Tumour necrosis factor α impairs function of liver derived T lymphocytes and natural killer cells in patients with primary sclerosing cholangitis

Background-Primary sclerosing cholangitis (PSC) is considered to be a chronic autoimmune disease where infiltrating T lymphocytes have been implicated in the destruction of bile ducts. Altered function of these T cells may reflect abnormalities in the immune response leading to tissue damage. Aim-We investigated the proliferative and functional capacity of freshly isolated liver derived T lymphocytes (LDLs) and natural killer (NK) cells from PSC patients.
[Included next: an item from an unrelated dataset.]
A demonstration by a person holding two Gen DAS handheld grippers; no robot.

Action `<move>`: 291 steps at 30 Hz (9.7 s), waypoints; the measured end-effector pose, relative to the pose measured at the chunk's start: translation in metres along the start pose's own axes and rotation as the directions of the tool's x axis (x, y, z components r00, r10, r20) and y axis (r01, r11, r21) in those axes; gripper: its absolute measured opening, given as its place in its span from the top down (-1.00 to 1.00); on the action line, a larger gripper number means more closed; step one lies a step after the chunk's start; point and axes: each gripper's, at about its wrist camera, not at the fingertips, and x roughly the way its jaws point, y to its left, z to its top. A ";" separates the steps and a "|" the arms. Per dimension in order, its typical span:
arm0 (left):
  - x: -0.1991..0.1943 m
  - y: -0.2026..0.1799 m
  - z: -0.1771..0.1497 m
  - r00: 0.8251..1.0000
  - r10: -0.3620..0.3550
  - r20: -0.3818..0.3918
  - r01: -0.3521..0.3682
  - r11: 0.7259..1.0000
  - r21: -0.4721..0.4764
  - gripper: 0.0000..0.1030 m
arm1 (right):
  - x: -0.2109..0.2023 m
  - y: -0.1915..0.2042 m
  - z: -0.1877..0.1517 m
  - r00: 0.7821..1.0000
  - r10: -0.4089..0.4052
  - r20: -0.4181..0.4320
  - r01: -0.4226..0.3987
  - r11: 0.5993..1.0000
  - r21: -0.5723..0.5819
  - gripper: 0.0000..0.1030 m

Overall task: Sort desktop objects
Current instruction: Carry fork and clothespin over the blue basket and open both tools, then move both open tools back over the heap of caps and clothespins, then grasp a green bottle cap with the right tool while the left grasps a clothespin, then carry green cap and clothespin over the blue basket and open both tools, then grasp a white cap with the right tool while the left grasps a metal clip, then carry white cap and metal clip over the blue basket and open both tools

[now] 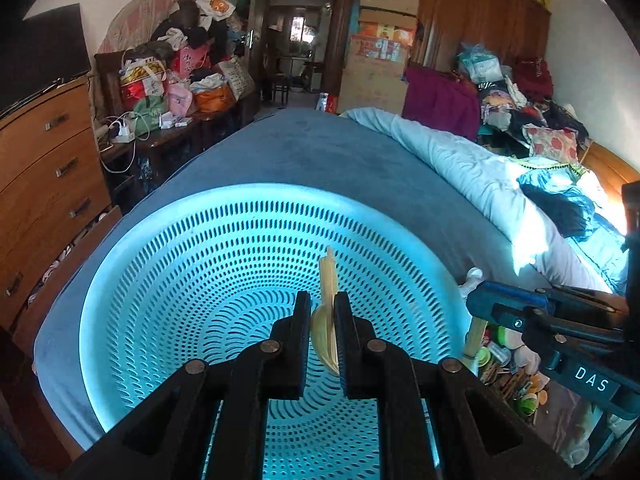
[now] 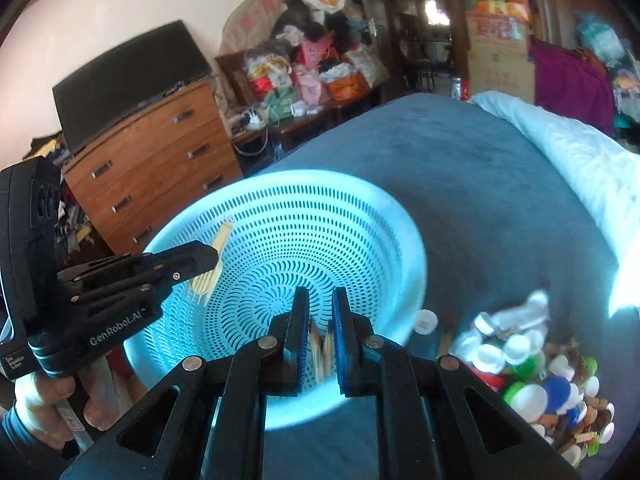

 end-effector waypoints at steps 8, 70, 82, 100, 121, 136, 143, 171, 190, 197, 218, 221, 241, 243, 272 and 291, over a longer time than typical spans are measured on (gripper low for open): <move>0.044 0.030 -0.011 0.992 0.011 -0.128 -0.016 0.999 -0.043 0.76 | 0.051 0.020 0.008 0.995 -0.018 -0.096 0.014 0.999 -0.041 0.74; 0.054 -0.183 -0.138 0.878 -0.273 -0.394 0.332 0.939 0.088 -0.12 | -0.077 -0.196 -0.224 0.997 -0.004 -0.071 0.031 0.924 0.380 0.49; 0.065 -0.207 -0.140 0.866 -0.305 -0.398 0.365 0.927 0.085 -0.12 | -0.117 -0.232 -0.249 0.999 0.049 0.015 -0.048 0.818 0.574 0.61; 0.077 -0.223 -0.148 0.868 -0.313 -0.387 0.376 0.922 0.097 -0.12 | -0.115 -0.252 -0.274 0.985 -0.154 -0.073 0.170 0.911 0.375 0.03; 0.062 -0.231 -0.146 0.931 -0.217 -0.293 0.280 0.940 0.196 0.75 | -0.092 -0.239 -0.266 0.981 -0.162 -0.107 0.188 0.929 0.319 0.11; 0.068 -0.239 -0.144 0.922 -0.234 -0.309 0.299 0.936 0.184 0.75 | -0.110 -0.246 -0.262 0.979 -0.191 -0.076 0.205 0.903 0.377 0.34; 0.067 -0.239 -0.144 0.921 -0.235 -0.311 0.297 0.940 0.169 0.75 | -0.115 -0.248 -0.277 0.955 -0.270 -0.126 0.297 0.888 0.351 0.16; 0.026 -0.219 -0.117 0.964 -0.203 -0.170 0.238 0.946 0.221 0.75 | -0.132 -0.201 -0.225 0.966 -0.256 -0.027 0.255 0.940 0.226 0.44; -0.019 -0.049 -0.024 0.999 0.038 0.001 -0.038 0.998 0.050 0.75 | -0.032 -0.053 -0.028 0.993 0.018 0.116 -0.024 0.999 0.046 0.44; 0.016 0.000 -0.017 0.973 0.178 -0.144 -0.179 0.984 0.002 0.75 | 0.020 -0.008 -0.004 0.997 0.076 -0.001 -0.076 0.997 -0.025 0.44; 0.041 0.009 -0.032 0.938 0.254 -0.238 -0.258 0.966 0.015 0.47 | 0.057 0.011 -0.009 0.993 0.087 -0.077 -0.089 0.996 -0.028 -0.03; 0.038 0.009 -0.033 0.936 0.262 -0.233 -0.268 0.963 0.006 0.31 | 0.053 0.014 -0.009 0.994 0.088 -0.065 -0.090 0.995 -0.035 -0.03; -0.006 -0.213 -0.128 0.956 -0.179 -0.232 0.253 0.902 0.348 0.11 | -0.152 -0.192 -0.216 0.936 -0.344 -0.072 0.351 0.922 0.163 -0.09; 0.017 -0.216 -0.144 0.933 -0.184 -0.309 0.273 0.922 0.275 0.11 | -0.143 -0.201 -0.233 0.935 -0.336 -0.112 0.351 0.920 0.174 -0.09; 0.057 -0.254 -0.192 0.930 -0.131 -0.345 0.224 0.943 0.246 0.73 | -0.128 -0.268 -0.287 0.947 -0.284 -0.148 0.317 0.898 0.305 -0.06; 0.004 -0.215 -0.105 0.989 -0.109 -0.099 0.129 0.966 0.224 0.73 | -0.149 -0.229 -0.206 0.956 -0.295 -0.011 0.289 0.926 0.244 0.43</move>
Methods-The proliferative responses to common mitogens such as phytohaemagglutinin (PHA), concanavalin A (Con A), and lipopolysaccharide (LPS) were studied, and the cytotoxic function of T lymphocytes was measured using allogeneic target cells. NK (CD56(+)/16(+)) cytotoxic function was measured using the two cell lines K562 (NK sensitive) and Raji lymphoma cells (NK resistant). Results-Compared with patients with primary biliary cirrhosis (PBC), autoimmune hepatitis (AIH), and normal controls (without Liver disease), in PSC: (1) LDLs contained a low percentage of T cells; (2) there was significantly decreased expression of interleukin (IL)-2 receptor (p<0.001) on activated T cells (HLA-DR+); (3) LDLs but not peripheral blood lymphocytes had significantly impaired proliferative responses to mitogens such as PHA, Con A, and LPS (p<0.001); (4) no cytotoxic activity of PSC Liver T and NK cells was recorded; (5) significantly higher levels of tumour necrosis factor a alpha (TNF-alpha) and IL-1 beta but lower levels of IL-2, IL-10, and interferon gamma were found in the supernatants of mitogen stimulated LDL cultures (p<0.001); (6) higher percentages of freshly isolated PSC LDLs contained intracytoplasmic TNF-<alpha> and IL-1 beta; and (7) pretreatment of PSC LDLs in vitro with neutralising TNF antibodies significantly enhanced proliferative responses and allowed IL-2 receptor expression following stimulation. In addition, the impaired cytolytic activity of both NK and T cells was partially restored. Impaired proliferative or functional capacity of liver derived T cells was not observed in either PBC or AIH patients. Conclusions-We suggest that reduced T cell reactivity in liver infiltrating cells obtained from patients with PSC is due to high local production of TNF-alpha. Our findings indicate that the use of anti-TNF antibodies as an alternative treatment for PSC patients should be evaluated.